• WHAT NEEDS TO BE DONE
Restate every line of the material below word for word, skipping the images.

• DATA EXCERPT

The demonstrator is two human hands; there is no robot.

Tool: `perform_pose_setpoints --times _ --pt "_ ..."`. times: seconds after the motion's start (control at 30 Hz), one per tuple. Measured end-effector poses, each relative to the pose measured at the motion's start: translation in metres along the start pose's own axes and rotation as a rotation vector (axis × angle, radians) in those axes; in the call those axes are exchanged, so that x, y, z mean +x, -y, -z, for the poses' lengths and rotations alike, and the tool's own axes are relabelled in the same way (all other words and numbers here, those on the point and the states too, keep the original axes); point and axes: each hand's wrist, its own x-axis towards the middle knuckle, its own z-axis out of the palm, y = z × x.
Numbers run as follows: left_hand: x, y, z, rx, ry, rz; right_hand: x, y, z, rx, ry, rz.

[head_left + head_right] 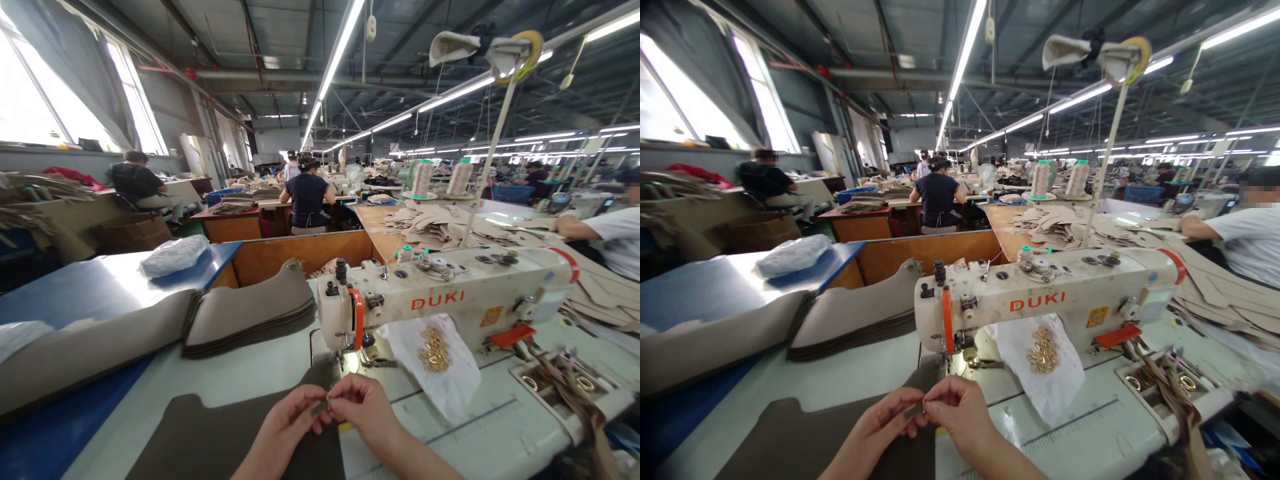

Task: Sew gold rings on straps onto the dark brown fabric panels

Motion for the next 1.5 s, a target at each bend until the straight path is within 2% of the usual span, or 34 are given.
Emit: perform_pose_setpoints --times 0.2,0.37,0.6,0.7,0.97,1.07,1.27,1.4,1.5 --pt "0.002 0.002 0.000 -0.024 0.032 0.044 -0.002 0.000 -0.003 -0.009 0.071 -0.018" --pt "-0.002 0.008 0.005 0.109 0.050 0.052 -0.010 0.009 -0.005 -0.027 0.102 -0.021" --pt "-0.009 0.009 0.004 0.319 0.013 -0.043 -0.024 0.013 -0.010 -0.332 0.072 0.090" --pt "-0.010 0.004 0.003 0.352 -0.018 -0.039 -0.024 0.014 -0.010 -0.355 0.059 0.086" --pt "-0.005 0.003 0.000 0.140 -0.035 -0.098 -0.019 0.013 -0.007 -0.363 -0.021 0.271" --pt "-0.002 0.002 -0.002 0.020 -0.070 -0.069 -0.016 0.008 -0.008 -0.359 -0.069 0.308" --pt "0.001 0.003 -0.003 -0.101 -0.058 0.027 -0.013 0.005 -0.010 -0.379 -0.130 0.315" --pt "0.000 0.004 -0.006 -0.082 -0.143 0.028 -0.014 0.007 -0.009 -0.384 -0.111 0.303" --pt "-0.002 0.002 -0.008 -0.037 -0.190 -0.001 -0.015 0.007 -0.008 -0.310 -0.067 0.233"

• RESULT
The demonstrator is two human hands; there is no robot.

Tool: `perform_pose_setpoints --times _ --pt "_ ..."`. times: seconds after the motion's start (control at 30 Hz), one per tuple. Measured end-effector poses, each relative to the pose measured at the motion's start: translation in metres along the start pose's own axes and rotation as a rotation vector (axis × angle, radians) in those axes; in the call those axes are exchanged, so that x, y, z mean +x, -y, -z, for the poses' lengths and rotations alike, and the tool's own axes are relabelled in the same way (all other words and numbers here, those on the point and the states too, keep the original axes); point and axes: each hand's wrist, its own x-axis towards the middle knuckle, its own z-axis out of the palm, y = z × x.
Numbers run as follows: left_hand: x, y, z, rx, ry, rz; right_hand: x, y, z, rx, ry, rz.

[head_left + head_right] 

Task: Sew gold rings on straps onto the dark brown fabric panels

Motion for the next 1.5 s, a target at each bend until the straight path is within 2% of the usual span, or 34 are given.
Emit: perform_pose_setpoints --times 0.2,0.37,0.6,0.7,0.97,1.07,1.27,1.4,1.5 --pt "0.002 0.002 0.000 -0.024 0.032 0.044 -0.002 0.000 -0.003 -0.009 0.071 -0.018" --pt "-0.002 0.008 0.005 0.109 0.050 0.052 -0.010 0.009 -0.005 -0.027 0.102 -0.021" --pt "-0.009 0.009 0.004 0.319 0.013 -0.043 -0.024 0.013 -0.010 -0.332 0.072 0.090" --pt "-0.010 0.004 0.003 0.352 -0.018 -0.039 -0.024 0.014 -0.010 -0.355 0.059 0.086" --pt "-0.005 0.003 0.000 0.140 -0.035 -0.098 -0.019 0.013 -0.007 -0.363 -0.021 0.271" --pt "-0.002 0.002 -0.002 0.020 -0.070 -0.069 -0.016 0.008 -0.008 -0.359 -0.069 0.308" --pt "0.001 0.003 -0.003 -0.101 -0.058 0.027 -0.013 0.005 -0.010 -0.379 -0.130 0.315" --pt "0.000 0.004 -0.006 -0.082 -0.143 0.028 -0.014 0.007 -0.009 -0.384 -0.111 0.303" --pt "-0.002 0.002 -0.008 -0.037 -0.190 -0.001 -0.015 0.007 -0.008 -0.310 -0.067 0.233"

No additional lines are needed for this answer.